*** Data extract

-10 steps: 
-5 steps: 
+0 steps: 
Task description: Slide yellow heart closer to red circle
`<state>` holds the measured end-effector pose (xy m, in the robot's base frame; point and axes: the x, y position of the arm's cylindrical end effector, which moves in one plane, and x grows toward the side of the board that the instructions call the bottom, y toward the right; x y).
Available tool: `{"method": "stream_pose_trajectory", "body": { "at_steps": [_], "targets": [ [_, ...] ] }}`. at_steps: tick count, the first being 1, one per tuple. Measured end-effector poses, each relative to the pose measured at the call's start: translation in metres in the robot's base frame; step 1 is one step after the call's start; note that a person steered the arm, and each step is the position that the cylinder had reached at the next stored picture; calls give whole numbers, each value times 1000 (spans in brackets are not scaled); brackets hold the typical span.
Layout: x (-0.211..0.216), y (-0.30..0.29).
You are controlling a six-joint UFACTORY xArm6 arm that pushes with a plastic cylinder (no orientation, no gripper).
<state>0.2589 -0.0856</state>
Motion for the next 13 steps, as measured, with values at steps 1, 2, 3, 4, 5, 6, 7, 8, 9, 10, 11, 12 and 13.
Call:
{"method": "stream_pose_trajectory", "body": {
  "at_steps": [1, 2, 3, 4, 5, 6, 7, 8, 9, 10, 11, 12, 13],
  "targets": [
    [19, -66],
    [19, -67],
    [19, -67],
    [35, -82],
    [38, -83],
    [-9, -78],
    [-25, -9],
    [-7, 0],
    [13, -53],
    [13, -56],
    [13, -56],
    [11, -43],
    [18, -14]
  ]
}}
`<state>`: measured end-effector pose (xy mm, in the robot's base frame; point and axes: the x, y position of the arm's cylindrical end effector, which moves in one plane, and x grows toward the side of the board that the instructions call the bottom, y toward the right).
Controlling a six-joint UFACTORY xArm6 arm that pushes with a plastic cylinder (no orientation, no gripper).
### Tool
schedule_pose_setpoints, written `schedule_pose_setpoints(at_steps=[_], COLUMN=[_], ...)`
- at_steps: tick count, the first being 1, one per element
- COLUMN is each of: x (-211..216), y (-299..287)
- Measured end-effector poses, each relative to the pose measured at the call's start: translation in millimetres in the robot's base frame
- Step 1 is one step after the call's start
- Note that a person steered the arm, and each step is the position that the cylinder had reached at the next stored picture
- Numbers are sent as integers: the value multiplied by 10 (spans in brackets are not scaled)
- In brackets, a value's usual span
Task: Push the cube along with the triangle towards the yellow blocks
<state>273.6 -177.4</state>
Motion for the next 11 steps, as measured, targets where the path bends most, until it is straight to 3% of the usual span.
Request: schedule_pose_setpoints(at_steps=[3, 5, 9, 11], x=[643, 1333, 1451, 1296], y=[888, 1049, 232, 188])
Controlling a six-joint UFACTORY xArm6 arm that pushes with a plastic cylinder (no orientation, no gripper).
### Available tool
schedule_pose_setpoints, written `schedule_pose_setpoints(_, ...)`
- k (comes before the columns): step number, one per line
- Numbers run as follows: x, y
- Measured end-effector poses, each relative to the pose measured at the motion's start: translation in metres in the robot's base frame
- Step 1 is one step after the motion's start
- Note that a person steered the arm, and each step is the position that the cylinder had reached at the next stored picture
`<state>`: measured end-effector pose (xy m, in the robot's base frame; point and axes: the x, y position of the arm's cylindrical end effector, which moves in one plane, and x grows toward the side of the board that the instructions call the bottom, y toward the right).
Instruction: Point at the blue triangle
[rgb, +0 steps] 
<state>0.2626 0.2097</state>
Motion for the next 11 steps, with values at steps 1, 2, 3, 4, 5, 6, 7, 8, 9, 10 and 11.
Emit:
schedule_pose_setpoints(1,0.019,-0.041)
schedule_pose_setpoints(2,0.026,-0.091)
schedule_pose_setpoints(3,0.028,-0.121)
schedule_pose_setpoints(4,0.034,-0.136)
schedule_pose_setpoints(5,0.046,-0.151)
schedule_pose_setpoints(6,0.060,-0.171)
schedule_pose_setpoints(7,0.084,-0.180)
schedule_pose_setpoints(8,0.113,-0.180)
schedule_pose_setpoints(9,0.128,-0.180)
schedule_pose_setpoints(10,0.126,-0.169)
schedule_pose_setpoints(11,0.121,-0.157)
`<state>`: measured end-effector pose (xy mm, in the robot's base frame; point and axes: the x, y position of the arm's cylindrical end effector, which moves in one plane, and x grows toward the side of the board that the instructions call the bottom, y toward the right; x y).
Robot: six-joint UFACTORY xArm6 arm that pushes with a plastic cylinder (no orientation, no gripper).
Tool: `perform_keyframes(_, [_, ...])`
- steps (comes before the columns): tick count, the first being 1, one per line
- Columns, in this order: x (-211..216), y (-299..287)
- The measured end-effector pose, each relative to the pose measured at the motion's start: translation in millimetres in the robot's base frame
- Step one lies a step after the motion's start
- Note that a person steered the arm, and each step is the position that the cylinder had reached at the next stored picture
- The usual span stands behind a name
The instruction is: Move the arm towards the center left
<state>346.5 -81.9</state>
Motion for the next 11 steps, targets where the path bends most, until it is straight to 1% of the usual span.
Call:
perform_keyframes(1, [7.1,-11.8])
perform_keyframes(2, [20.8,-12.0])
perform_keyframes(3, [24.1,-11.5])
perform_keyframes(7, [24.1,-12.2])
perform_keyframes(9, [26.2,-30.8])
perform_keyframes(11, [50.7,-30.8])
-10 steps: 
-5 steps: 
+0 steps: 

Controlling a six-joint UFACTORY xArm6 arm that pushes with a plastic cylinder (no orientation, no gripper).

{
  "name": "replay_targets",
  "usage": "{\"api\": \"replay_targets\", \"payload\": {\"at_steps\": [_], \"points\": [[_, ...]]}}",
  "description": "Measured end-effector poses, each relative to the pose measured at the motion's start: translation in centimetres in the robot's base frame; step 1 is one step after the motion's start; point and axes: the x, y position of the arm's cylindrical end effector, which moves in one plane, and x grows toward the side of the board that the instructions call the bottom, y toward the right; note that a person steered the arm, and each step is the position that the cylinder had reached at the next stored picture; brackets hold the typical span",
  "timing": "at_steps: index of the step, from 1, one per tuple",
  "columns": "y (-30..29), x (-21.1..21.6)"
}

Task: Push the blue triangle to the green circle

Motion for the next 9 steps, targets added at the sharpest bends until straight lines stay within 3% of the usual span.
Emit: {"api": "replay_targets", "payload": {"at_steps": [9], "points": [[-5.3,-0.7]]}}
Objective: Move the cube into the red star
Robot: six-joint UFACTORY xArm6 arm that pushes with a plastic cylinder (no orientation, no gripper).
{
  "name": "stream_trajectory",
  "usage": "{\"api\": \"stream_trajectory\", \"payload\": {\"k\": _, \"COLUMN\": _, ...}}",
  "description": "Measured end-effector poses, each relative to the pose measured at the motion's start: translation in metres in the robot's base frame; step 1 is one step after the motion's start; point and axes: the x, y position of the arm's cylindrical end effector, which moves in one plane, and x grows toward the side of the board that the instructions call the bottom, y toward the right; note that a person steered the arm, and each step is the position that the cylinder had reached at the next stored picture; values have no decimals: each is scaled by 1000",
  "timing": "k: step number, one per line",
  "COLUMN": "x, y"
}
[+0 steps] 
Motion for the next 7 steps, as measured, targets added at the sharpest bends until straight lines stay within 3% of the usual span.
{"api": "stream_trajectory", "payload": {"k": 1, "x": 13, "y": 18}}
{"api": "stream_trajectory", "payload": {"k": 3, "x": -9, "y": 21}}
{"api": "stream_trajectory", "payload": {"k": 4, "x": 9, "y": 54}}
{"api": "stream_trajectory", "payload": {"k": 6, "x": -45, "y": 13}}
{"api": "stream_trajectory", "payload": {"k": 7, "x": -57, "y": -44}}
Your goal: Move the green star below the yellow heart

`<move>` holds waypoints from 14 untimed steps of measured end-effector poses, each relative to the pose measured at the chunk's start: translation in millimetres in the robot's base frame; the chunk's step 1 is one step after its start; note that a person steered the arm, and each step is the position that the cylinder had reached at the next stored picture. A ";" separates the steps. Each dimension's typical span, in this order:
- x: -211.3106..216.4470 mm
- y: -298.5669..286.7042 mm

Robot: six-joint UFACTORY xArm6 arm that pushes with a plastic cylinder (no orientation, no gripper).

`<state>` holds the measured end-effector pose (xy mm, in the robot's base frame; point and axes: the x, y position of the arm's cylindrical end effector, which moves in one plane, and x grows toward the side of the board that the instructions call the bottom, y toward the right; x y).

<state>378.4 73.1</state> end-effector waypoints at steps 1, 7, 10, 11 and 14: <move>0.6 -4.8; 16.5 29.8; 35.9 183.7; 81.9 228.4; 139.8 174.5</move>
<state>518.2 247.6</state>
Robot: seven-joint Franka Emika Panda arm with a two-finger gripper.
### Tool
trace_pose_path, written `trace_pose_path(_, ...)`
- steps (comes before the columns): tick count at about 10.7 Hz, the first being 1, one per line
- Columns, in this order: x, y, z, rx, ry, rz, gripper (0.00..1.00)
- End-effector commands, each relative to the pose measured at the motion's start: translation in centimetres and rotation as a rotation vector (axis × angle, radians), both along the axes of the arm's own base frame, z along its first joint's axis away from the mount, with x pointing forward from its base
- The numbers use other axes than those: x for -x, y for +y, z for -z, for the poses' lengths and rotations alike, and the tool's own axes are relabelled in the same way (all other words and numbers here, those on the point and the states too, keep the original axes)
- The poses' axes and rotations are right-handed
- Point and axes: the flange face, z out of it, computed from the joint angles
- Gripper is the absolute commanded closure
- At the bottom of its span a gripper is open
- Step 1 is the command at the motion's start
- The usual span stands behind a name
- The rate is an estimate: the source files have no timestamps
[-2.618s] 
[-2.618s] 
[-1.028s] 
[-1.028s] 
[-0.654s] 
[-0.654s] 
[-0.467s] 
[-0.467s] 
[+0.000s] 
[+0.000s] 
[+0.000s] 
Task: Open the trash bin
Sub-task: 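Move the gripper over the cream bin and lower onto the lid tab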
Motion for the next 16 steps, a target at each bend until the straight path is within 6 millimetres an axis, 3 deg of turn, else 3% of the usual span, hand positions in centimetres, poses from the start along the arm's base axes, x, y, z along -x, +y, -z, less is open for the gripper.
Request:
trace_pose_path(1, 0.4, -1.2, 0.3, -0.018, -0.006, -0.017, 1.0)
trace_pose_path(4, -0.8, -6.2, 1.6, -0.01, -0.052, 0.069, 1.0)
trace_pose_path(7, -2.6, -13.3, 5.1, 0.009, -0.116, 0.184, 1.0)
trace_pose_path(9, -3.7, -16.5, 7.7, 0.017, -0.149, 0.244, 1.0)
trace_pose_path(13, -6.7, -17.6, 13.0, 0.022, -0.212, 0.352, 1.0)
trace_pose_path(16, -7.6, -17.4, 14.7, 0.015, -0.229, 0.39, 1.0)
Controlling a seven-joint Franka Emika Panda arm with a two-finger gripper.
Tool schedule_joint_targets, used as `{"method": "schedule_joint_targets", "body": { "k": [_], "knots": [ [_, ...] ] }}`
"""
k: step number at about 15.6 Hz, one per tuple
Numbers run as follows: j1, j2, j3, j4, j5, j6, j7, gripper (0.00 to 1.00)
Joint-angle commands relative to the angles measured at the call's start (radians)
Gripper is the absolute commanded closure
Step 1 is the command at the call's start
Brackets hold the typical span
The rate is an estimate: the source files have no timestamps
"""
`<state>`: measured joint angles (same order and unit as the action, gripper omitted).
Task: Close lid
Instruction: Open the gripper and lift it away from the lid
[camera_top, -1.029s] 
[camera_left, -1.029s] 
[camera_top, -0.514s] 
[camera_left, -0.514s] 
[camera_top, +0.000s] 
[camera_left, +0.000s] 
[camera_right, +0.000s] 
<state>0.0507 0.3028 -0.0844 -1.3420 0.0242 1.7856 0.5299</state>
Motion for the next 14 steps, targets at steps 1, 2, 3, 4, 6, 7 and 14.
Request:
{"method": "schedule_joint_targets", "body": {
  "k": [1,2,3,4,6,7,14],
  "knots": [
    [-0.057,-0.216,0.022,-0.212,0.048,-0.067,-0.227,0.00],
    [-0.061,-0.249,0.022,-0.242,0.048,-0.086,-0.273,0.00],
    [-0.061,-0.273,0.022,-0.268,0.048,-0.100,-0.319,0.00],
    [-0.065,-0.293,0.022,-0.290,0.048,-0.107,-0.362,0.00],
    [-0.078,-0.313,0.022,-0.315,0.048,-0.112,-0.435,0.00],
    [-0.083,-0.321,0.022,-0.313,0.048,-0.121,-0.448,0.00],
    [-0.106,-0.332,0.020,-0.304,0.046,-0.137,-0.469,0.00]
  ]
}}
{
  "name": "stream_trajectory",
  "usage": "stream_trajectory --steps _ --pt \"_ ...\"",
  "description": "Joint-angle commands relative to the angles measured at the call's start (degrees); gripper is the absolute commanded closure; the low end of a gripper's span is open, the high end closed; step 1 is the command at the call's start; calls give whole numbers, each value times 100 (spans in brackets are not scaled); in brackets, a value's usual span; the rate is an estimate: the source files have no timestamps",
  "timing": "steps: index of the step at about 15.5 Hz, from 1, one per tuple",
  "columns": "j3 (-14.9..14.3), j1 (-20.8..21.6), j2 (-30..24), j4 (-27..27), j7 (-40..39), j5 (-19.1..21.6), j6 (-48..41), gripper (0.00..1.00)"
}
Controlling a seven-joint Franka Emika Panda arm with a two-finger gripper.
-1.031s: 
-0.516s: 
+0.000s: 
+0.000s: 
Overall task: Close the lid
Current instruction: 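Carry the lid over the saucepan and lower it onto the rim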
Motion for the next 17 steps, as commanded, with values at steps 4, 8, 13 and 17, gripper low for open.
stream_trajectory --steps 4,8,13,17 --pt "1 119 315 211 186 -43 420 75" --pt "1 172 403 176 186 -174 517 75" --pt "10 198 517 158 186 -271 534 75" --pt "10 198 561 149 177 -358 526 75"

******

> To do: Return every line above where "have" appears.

> Result of this task:
  "description": "Measured end-effector poses, each relative to the pose measured at the motion's start: translation in metres in the robot's base frame; step 1 is one step after the motion's start; point and axes: the x, y position of the arm's cylindrical end effector, which moves in one plane, and x grows toward the side of the board that the instructions call the bottom, y toward the right; note that a person steered the arm, and each step is the position that the cylinder had reached at the next stored picture; values have no decimals: each is scaled by 1000",
- The rate is an estimate: the source files have no timestamps
The rate is an estimate: the source files have no timestamps
  "description": "Joint-angle commands relative to the angles measured at the call's start (degrees); gripper is the absolute commanded closure; the low end of a gripper's span is open, the high end closed; step 1 is the command at the call's start; calls give whole numbers, each value times 100 (spans in brackets are not scaled); in brackets, a value's usual span; the rate is an estimate: the source files have no timestamps",

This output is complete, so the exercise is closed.